TASK GOAL »
Only some lines are wanted. Transcribe, exactly, the lines below from the line with "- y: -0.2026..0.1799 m" up to and including the line with "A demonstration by".

-.-.-

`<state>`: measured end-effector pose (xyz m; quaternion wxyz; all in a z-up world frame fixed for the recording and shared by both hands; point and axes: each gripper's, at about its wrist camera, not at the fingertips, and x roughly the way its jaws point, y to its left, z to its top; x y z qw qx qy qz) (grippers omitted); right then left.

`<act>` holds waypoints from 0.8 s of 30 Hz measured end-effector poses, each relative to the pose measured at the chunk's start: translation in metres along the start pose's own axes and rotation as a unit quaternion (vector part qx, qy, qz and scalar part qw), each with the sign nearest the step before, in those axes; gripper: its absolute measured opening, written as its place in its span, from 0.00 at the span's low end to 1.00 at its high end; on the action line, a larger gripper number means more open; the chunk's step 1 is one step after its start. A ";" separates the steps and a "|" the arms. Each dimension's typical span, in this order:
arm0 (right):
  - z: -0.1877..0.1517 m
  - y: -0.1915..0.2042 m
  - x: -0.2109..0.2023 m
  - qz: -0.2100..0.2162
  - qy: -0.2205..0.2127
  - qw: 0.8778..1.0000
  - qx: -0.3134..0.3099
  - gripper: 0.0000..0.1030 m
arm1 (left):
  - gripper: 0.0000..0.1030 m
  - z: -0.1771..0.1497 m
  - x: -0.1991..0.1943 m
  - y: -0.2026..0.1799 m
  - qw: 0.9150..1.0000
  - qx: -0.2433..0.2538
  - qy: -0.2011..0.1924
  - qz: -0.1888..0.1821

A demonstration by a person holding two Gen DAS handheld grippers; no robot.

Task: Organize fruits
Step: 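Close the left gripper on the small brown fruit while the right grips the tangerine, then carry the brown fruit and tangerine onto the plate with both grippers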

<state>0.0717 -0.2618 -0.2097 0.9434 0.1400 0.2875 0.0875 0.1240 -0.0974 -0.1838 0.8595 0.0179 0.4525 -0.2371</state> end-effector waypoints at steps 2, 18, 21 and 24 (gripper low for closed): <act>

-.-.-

PROBLEM SOLUTION »
  - y: -0.2026..0.1799 m
  - qw: 0.9150..1.0000
  - qx: -0.2433..0.2538
  - qy: -0.2011..0.1924
  - qz: -0.1888..0.1821

A demonstration by a person holding two Gen DAS handheld grippers; no robot.

This response is complete, and nothing else is pending.